2.2 DNA extraction and sequencing
All individual samples were snap frozen in liquid nitrogen and stored at
-80° before DNA extraction. Genomic DNA were extracted from the whole
adult body using KingFisher™ Cell and Tissue DNA Kit using the sample
preparation protocol “DNA Extraction from Single Insects”. After
extraction, DNA concentrations were measured with a Qubit 3.0
Fluorometer using the dsDNA HS Assay Kit (Thermo Fisher Scientific) and
Nanodrop 8000 to ensure an absorbance ratio at 260/280 between 1.7 and
2. We estimated DNA fragmentation using agarose gel electrophoresis
stained with 2% GelRed and only retained samples with minimal
degradation. Library preparation was performed with the Illumina TruSeq
DNA PCR-free library preparation kit and then paired-end 2×150-bp
sequenced on a NovaSeq6000 platform at SciLifeLab, Sweden.
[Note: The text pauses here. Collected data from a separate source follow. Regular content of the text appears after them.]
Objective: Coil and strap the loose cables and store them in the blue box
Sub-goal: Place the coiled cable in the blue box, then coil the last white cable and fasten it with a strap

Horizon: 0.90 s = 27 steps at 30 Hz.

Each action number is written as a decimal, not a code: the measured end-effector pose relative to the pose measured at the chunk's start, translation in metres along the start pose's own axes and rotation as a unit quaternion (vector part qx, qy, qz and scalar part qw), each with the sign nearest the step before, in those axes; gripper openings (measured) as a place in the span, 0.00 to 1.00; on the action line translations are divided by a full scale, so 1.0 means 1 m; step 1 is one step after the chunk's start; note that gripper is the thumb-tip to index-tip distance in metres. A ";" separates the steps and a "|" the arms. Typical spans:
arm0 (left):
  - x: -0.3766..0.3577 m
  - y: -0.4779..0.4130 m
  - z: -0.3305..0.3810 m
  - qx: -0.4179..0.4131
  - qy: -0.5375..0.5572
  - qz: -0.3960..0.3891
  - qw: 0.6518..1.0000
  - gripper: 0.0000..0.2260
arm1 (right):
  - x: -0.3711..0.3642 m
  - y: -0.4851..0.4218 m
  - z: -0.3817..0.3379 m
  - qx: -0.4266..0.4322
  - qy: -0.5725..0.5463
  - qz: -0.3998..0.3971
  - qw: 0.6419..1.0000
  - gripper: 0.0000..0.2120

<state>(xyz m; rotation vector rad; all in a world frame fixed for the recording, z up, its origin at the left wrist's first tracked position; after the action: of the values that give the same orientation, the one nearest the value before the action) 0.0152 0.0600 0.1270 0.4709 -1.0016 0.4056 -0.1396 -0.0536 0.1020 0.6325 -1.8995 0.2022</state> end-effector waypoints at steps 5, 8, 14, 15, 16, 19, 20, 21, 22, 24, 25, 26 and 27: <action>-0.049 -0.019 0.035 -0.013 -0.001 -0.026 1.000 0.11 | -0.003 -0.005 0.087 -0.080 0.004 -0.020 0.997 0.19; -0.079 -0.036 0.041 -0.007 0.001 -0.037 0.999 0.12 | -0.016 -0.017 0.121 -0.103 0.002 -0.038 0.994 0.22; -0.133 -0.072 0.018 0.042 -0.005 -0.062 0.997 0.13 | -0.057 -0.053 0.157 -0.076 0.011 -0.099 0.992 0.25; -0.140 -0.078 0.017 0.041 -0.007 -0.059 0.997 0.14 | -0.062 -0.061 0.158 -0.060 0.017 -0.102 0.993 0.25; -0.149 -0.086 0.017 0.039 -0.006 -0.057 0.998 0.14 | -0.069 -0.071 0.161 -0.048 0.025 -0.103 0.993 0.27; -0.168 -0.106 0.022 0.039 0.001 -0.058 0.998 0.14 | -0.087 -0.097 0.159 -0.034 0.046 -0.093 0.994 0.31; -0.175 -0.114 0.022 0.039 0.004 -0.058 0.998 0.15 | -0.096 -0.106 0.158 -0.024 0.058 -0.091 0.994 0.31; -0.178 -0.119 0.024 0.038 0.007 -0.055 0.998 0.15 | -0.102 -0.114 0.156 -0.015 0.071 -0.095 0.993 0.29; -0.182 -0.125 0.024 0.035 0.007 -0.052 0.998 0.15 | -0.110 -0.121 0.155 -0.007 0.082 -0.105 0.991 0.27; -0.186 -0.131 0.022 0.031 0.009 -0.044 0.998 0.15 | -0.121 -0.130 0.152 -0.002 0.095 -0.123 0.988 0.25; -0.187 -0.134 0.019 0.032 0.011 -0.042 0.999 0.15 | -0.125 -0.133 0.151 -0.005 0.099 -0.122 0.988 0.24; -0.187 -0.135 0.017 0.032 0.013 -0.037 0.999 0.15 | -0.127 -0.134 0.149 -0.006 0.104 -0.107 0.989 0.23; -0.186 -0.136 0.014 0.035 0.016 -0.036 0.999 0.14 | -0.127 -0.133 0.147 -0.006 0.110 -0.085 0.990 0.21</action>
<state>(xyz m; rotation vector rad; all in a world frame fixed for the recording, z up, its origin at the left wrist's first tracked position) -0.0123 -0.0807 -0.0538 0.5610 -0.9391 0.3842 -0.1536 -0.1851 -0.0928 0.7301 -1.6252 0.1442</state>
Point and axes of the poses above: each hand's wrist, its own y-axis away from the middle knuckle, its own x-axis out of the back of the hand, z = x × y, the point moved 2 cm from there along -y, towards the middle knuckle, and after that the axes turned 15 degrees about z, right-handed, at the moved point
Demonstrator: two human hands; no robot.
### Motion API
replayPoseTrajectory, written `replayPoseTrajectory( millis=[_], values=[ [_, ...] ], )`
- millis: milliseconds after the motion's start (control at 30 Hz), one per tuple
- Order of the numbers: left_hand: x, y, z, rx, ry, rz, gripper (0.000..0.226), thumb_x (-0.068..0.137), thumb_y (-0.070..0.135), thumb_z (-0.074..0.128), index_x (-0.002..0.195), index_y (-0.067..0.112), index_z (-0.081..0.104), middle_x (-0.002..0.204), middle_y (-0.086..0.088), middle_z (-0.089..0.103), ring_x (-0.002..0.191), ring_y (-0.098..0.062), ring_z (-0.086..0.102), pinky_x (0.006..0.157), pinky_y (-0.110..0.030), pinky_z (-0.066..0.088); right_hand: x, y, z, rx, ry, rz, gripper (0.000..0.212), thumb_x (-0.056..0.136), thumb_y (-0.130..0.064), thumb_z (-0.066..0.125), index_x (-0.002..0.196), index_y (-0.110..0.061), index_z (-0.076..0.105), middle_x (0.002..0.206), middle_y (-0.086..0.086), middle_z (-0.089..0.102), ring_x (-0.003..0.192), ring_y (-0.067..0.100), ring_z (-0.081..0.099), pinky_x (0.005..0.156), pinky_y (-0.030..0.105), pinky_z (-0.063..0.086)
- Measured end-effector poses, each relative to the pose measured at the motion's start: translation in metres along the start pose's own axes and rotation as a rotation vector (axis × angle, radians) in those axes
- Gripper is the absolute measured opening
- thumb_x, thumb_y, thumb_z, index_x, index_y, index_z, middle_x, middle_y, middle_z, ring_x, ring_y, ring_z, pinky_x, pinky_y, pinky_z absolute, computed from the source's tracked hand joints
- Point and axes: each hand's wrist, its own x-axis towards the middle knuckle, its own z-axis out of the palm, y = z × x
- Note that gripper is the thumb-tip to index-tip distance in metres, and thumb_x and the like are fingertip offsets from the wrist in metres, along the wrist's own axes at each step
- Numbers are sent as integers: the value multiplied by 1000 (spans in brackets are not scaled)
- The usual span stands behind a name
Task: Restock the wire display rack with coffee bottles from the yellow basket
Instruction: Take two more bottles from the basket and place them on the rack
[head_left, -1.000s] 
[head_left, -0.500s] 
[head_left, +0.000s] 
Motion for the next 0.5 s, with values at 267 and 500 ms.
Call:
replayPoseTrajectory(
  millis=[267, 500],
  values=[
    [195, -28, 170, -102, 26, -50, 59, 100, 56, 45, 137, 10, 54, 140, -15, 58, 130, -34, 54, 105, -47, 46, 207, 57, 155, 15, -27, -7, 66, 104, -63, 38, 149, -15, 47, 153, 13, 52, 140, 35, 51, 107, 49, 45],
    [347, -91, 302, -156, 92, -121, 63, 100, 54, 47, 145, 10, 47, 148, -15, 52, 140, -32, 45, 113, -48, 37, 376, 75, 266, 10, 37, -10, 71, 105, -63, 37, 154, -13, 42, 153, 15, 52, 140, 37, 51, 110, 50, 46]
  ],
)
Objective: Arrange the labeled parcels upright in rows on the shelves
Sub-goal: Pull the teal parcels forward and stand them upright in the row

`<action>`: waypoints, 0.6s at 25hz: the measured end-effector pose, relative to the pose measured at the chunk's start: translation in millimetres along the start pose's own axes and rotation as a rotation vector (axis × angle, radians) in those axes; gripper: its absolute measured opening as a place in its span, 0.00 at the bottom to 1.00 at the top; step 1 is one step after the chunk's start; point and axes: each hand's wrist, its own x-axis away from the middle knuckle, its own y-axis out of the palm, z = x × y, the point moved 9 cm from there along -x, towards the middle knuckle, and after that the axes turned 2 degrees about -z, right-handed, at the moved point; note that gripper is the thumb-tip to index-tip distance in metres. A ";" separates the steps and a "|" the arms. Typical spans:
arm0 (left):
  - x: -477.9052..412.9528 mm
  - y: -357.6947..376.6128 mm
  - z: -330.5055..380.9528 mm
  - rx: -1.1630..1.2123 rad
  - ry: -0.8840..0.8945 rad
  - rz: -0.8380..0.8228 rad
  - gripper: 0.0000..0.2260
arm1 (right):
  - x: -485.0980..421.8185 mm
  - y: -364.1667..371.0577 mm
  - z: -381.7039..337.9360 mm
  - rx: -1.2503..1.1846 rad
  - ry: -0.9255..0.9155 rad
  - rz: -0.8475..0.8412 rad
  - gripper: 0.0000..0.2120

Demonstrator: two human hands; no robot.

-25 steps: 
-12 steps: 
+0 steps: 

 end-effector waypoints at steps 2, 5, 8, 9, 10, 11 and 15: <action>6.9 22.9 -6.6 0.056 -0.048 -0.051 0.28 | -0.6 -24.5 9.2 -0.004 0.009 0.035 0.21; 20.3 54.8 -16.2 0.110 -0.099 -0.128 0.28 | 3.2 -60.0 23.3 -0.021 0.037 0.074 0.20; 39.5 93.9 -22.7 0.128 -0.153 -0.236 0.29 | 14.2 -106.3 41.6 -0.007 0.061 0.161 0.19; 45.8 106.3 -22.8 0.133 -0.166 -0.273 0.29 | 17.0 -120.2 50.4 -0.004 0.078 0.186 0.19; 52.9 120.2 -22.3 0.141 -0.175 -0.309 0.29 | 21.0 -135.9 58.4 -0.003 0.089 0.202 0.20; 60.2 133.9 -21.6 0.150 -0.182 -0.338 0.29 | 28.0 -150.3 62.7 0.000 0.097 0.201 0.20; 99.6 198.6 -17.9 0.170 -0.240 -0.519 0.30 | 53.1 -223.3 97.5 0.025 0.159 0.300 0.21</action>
Library
preparation failed for one G. calmariensis sample from Våtnäs and
this sample was excluded from downstream analysis. The total number of
samples with whole-genome resequencing data was thus 44 and we generated
1.6 Gbp of sequence data (>Q30) in total (out of 1.8 Gbp),
corresponding to an average of 34.8 Mbp per sample.